KLダイバージェンス:2つの確率分布の「違い」を測る

Entropy H(P)?
Cross Entropy H(P, Q)?
KL Divergence D_KL(P || Q)?
KL Divergence D_KL(Q || P)?

KLダイバージェンスとは?

KLダイバージェンスは、情報理論における概念で、「同じ事象を表現する2つの確率分布が、どれだけ異なっているか」を測るための指標です。機械学習、特に生成モデルや強化学習の分野で非常に重要な役割を果たします。

自己情報量: 「驚きの度合い」
確率が低い(珍しい)事象が起きたとき、私たちはより多くの「情報」を得たと感じます(驚きます)。この「驚きの度合い」を数値化したものが自己情報量です。 $$ I(x) = \log \frac{1}{P(x)} = -\log P(x) $$
エントロピー H(P): 「平均的な驚き」
分布Pにおける、すべての事象の自己情報量の期待値(平均値)です。これは、その確率分布が持つ「不確実性」や「予測の難しさ」を表します。エントロピーが高いほど、次に何が起こるか予測しにくいことを意味します。 $$ H(P) = \sum_{i} P(x_i) I(x_i) = -\sum_{i} P(x_i) \log P(x_i) $$
交差エントロピー H(P, Q): 「間違った予測での平均的な驚き」
真の分布がPであるにもかかわらず、私たちが「分布はQだ」と誤って信じている場合に感じる「平均的な驚き」の大きさです。もしQがPと全く同じなら、交差エントロピーはエントロピーH(P)と等しくなります。 $$ H(P, Q) = -\sum_{i} P(x_i) \log Q(x_i) $$
KLダイバージェンス D_KL(P || Q): 「間違った予測による、余分な驚き」
交差エントロピーから、本来のエントロピーを引いたものです。これは、「分布Qという間違ったモデルを使ったことで、本来知るべきだった情報量よりもどれだけ余分にコスト(情報量)がかかったか」を示します。この値が0に近いほど、分布Qは分布Pをうまく近似できていると言えます。 $$ D_{KL}(P \parallel Q) = H(P, Q) - H(P) = \sum_{i} P(x_i) \log \frac{P(x_i)}{Q(x_i)} $$

KLダイバージェンスの非対称性

KLダイバージェンスは距離のようですが、\( D_{KL}(P \parallel Q) \) と \( D_{KL}(Q \parallel P) \) は等しくならない**非対称性**という重要な性質があります。これは、どちらを「真の分布」とみなすかで結果が変わることを意味します。
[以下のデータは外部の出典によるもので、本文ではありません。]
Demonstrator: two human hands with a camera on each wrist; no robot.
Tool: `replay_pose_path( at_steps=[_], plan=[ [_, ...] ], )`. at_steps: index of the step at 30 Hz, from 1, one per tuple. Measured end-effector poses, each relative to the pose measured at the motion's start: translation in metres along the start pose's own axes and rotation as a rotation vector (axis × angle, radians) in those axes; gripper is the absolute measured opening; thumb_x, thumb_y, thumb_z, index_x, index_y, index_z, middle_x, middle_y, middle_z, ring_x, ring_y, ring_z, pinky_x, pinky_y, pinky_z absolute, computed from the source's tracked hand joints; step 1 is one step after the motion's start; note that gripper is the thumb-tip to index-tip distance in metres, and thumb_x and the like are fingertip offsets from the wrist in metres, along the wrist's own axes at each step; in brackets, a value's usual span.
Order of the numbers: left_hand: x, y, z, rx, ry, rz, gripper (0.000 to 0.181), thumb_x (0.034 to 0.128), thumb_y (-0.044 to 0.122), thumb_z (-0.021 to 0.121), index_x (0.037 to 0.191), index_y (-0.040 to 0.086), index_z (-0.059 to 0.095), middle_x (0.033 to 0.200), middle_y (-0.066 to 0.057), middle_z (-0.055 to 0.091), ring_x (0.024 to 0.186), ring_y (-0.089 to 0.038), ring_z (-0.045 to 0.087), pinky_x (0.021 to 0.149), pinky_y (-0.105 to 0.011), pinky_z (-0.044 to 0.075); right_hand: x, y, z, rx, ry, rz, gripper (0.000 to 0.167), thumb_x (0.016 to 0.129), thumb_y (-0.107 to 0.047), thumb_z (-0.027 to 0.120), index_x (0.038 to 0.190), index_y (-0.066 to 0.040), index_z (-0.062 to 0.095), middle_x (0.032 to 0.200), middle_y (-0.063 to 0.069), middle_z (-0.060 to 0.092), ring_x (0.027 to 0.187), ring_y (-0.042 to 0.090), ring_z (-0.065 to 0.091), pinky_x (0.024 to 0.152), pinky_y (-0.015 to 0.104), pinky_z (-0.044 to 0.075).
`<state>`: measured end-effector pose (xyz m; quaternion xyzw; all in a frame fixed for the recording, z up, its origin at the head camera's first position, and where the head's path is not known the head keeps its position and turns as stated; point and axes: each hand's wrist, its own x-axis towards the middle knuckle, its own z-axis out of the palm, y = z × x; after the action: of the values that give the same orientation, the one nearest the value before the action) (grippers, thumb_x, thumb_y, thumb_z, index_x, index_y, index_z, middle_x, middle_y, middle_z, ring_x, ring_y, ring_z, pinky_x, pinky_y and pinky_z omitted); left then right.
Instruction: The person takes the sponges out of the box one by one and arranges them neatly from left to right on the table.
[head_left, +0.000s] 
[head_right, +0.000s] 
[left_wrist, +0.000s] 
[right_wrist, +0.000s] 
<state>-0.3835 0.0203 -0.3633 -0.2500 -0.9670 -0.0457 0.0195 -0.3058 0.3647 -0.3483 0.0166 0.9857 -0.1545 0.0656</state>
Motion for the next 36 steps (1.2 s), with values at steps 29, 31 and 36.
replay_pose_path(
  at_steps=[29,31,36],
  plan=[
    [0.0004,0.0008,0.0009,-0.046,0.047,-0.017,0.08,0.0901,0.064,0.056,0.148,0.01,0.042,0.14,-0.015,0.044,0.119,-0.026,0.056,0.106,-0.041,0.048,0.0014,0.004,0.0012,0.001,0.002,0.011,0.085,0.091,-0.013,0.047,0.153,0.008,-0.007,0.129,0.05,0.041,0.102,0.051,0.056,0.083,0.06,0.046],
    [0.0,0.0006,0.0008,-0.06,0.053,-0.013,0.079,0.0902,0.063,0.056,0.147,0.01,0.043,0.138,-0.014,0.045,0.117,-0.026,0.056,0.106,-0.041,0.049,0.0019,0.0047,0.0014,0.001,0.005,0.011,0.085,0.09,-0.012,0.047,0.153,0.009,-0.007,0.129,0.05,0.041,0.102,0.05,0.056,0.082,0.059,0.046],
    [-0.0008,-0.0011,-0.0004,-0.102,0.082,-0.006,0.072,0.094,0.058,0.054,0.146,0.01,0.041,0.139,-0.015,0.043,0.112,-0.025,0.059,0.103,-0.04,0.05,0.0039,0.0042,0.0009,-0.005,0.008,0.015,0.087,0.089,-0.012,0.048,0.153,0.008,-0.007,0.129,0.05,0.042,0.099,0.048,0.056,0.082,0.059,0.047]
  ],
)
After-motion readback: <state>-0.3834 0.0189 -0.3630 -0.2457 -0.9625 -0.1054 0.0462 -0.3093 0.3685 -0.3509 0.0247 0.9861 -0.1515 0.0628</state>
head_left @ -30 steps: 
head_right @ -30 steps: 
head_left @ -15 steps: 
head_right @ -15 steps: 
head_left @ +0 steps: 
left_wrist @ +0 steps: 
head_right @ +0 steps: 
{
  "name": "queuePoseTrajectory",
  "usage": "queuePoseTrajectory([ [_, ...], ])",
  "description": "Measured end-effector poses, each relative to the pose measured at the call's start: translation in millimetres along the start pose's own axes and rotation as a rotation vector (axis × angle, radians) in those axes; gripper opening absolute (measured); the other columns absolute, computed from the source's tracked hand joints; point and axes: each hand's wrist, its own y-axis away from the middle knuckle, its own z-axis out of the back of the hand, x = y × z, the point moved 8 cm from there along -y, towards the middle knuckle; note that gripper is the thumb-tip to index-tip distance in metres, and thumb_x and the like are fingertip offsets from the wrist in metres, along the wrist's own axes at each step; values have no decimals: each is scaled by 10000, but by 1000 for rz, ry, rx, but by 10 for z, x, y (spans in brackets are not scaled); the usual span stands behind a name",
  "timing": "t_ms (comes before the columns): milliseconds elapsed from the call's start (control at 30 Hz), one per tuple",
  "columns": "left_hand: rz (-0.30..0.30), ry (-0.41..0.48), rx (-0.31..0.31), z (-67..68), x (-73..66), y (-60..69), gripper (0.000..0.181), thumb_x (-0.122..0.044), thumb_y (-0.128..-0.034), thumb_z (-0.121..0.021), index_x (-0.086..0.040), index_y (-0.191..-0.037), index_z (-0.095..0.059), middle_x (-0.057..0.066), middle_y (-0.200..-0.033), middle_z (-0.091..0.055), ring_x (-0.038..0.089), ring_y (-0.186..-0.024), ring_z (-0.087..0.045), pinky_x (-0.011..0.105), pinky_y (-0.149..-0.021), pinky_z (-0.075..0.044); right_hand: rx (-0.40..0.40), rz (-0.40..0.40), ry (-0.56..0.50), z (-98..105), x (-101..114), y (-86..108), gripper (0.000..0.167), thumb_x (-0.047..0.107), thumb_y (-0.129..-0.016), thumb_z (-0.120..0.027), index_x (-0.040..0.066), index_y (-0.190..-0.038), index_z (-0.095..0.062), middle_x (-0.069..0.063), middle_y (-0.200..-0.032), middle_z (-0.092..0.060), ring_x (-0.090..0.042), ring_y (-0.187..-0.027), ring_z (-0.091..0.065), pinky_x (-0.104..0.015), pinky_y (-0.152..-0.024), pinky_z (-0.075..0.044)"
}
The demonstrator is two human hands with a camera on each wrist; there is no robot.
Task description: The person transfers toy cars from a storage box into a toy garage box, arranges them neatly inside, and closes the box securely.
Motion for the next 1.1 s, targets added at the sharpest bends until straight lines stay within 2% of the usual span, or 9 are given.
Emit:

Forward KL: \( D_{KL}(P \parallel Q) \)

P(x)が高い場所でQ(x)が低いと、ペナルティが非常に大きくなります。結果として、モデルQは真の分布Pの全体をカバーしようとします(Mode-covering)。

Reverse KL: \( D_{KL}(Q \parallel P) \)

Q(x)が高い場所でP(x)が低いと、ペナルティが非常に大きくなります。結果として、モデルQはPが最も高い確率を持つ場所(ピーク)に集中しようとします(Mode-seeking)。